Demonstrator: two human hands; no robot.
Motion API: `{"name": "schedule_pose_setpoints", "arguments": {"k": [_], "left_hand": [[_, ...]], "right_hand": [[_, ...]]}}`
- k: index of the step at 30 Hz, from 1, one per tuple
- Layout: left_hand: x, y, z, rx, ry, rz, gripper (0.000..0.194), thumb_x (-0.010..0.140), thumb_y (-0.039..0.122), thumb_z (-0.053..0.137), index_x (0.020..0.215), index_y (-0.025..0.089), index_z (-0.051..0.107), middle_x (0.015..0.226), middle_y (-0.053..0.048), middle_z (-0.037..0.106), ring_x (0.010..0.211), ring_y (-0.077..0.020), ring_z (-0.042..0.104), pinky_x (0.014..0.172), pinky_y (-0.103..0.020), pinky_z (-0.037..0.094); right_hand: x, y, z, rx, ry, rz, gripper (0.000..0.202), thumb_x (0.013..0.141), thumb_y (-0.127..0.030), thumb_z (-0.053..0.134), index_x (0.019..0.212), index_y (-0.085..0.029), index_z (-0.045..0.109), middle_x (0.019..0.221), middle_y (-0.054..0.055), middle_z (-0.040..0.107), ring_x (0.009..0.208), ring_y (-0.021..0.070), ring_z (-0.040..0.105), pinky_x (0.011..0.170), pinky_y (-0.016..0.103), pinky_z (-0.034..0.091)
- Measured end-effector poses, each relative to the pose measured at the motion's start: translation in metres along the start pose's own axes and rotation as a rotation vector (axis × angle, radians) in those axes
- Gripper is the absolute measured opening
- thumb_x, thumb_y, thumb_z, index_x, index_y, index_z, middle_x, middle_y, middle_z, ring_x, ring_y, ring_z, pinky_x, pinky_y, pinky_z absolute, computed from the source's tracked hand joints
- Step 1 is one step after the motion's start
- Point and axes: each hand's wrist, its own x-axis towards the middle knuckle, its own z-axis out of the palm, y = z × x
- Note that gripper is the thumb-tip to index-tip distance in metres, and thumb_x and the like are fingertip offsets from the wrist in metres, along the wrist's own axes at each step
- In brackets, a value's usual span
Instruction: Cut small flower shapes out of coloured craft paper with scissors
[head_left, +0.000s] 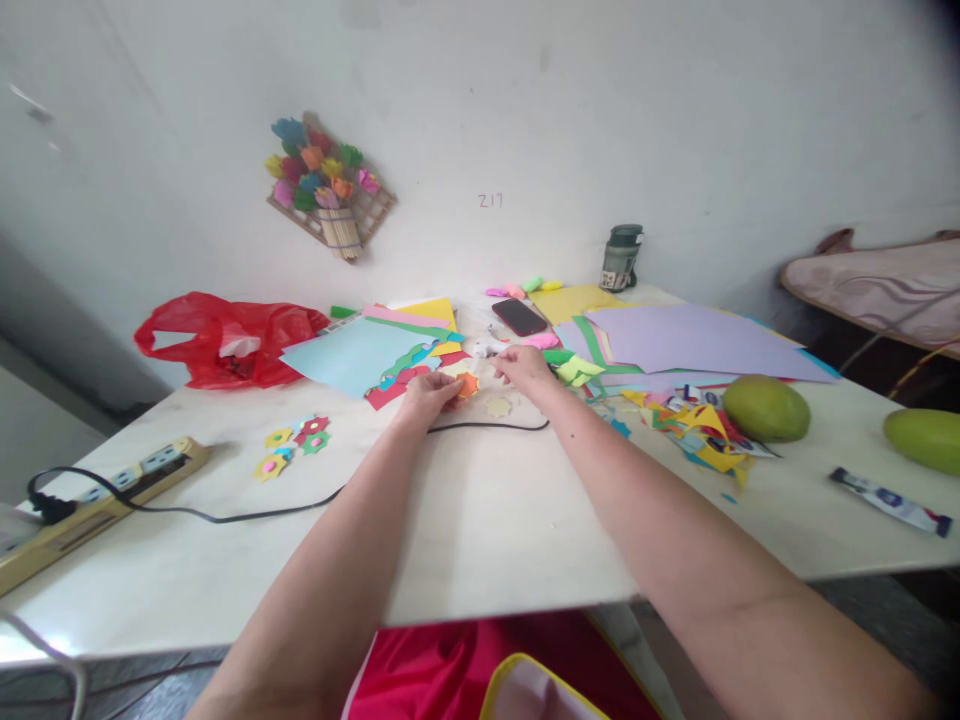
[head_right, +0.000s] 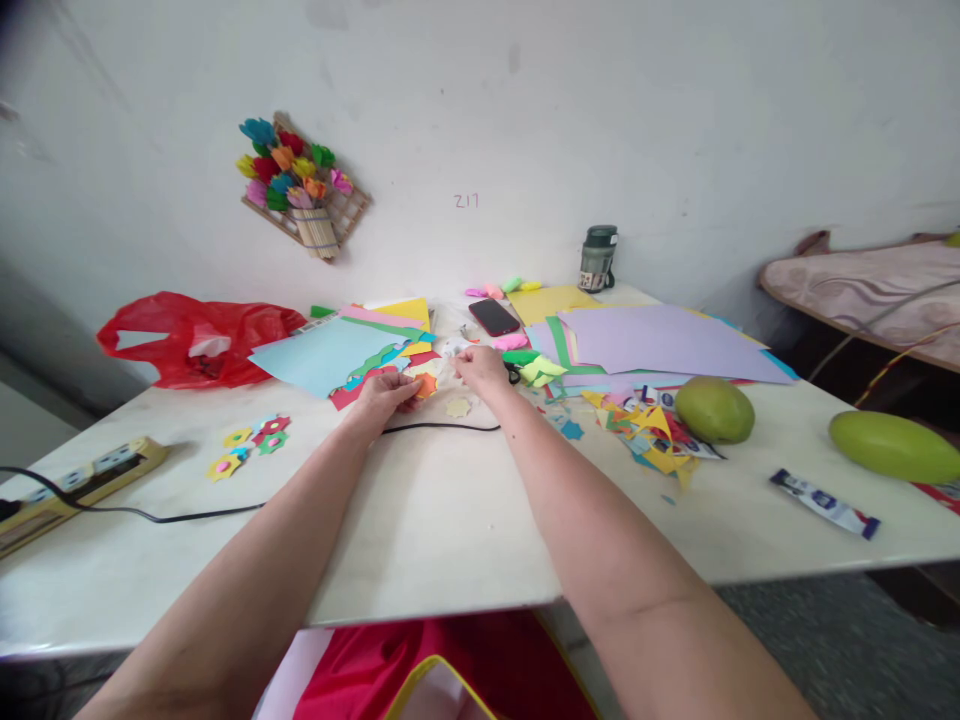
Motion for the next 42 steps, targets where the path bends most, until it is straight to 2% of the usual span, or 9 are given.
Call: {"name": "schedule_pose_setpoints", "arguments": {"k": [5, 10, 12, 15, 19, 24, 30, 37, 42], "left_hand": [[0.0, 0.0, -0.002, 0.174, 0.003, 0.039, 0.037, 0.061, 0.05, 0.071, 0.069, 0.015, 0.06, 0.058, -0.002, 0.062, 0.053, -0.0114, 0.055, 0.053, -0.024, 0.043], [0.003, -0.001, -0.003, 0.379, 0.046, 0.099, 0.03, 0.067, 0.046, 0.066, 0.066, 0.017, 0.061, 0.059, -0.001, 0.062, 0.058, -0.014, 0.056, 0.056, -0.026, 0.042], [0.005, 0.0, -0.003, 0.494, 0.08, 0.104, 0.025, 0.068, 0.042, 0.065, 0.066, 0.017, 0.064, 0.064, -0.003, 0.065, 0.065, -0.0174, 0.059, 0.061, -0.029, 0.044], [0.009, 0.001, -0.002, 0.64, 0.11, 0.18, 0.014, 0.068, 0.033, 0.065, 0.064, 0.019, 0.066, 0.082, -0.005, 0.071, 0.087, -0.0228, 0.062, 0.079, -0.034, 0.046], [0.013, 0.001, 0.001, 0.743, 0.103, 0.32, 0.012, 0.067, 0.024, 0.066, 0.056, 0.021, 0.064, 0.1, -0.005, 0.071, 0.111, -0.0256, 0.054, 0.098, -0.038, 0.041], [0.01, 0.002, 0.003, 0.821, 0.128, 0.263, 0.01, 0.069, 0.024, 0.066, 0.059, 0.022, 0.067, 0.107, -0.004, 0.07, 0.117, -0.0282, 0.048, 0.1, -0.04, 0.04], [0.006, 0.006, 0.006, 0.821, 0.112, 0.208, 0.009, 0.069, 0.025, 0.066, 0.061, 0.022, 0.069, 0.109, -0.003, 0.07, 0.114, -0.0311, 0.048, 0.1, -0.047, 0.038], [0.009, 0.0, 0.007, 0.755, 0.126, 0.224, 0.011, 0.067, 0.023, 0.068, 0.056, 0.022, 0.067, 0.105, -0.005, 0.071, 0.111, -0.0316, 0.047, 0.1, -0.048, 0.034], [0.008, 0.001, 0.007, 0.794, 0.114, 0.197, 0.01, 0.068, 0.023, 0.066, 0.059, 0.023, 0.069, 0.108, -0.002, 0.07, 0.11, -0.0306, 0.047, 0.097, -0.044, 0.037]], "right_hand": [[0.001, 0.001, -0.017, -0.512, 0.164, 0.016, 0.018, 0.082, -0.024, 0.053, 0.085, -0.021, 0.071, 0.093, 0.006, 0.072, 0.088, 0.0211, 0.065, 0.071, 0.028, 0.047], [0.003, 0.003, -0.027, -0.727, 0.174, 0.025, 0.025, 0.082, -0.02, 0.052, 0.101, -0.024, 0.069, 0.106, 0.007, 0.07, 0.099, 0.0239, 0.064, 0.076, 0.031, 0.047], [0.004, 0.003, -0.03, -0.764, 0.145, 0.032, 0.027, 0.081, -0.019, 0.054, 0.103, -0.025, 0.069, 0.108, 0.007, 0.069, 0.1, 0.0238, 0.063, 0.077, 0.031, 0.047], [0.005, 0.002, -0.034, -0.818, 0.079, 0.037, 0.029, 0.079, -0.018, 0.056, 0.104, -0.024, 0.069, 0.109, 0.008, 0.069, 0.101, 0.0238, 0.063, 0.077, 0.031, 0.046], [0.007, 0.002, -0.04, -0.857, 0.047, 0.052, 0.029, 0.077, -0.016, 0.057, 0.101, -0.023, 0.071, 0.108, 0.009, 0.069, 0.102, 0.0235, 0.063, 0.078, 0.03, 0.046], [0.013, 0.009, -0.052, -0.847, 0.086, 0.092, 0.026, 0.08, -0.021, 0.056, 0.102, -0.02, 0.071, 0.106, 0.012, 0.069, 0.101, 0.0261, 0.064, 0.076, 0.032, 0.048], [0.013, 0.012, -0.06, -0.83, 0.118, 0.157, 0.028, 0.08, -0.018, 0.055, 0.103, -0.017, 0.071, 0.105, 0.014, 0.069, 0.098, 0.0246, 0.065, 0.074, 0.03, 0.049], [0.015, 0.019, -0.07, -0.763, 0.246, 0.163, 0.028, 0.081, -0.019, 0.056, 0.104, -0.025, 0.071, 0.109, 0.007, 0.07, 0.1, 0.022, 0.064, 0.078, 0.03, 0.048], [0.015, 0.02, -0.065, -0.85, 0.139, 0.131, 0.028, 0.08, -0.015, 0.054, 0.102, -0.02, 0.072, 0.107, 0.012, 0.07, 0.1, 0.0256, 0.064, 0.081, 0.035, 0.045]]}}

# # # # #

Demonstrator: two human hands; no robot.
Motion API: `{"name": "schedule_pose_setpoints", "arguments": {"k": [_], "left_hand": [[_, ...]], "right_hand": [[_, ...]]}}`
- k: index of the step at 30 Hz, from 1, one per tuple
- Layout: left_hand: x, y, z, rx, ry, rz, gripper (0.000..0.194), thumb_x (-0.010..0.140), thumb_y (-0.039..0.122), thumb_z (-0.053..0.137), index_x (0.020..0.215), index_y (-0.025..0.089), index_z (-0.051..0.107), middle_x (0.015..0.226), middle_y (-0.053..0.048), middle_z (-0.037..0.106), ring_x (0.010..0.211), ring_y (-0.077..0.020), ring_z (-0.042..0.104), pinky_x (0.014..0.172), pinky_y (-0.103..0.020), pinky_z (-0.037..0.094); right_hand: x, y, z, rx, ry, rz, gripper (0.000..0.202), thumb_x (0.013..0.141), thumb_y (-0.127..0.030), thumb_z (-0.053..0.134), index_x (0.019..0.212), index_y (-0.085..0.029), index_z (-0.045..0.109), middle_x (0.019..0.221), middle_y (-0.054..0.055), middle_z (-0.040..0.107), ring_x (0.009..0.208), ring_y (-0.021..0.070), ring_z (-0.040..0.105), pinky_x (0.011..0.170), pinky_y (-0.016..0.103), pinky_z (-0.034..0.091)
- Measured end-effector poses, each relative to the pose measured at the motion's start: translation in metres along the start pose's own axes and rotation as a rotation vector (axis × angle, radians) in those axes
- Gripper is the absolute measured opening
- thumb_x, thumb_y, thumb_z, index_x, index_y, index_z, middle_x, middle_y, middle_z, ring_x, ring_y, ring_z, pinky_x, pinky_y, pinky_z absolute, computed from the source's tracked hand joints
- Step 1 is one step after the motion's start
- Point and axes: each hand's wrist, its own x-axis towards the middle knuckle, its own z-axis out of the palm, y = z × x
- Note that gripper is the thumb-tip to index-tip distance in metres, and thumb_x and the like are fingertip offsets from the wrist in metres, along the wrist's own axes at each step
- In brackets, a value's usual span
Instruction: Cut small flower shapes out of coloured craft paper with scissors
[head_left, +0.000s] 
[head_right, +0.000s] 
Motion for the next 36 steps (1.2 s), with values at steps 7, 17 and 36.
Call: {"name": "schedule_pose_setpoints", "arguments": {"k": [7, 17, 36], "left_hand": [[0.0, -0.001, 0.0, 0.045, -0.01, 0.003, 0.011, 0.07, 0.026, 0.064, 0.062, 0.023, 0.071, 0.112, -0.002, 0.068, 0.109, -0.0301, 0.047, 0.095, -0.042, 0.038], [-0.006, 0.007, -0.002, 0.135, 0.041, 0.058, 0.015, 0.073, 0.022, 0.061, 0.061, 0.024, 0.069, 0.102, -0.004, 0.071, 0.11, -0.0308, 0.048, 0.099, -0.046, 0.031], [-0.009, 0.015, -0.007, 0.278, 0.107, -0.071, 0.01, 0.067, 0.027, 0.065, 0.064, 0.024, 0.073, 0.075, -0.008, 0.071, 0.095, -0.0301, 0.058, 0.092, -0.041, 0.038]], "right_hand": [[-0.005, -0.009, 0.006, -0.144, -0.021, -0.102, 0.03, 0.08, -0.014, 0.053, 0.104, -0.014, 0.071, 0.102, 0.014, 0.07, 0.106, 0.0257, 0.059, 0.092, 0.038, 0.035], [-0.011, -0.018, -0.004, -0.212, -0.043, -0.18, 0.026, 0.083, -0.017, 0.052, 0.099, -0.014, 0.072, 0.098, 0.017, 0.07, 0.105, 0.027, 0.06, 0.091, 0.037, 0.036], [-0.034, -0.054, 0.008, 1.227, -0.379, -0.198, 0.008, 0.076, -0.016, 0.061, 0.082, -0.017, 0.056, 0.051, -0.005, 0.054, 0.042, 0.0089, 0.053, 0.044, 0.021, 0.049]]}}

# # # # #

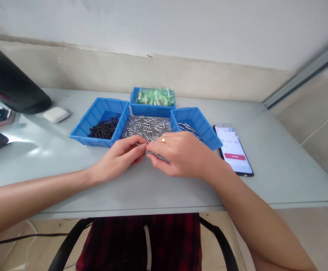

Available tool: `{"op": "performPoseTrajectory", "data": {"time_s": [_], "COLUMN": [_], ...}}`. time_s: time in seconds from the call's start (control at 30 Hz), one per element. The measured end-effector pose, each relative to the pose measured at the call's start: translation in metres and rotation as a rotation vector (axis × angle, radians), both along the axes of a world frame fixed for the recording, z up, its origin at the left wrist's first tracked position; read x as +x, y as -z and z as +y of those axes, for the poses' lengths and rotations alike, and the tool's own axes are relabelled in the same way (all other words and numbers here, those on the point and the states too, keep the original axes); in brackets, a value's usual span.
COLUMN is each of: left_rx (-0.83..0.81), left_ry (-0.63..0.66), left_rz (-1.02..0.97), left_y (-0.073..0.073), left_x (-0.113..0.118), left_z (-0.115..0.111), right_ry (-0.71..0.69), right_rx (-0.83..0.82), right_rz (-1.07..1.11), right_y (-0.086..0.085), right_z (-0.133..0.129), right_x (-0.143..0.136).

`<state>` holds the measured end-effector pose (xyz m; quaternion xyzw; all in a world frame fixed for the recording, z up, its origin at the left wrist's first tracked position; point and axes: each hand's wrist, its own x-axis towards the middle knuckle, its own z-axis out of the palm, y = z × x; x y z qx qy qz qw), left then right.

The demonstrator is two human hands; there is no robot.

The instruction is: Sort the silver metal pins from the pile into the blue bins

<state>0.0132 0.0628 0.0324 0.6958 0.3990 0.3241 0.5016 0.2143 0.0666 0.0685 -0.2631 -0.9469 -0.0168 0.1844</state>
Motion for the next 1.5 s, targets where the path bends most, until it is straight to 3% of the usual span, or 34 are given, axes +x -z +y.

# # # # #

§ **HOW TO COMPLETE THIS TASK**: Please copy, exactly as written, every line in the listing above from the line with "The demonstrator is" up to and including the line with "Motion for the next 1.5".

§ **SOLUTION**:
The demonstrator is two human hands; there is no robot.

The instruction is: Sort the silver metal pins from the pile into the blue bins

<state>0.0132 0.0628 0.0324 0.6958 0.3990 0.3241 0.5016 0.2143 0.0666 0.0685 -0.2631 -0.9469 -0.0168 0.1844</state>
Motion for the next 1.5 s, targets where the path bends most, until it is straight to 3% of the usual span, or 34 are given, axes +x -z +y.

With this output, the exercise is done.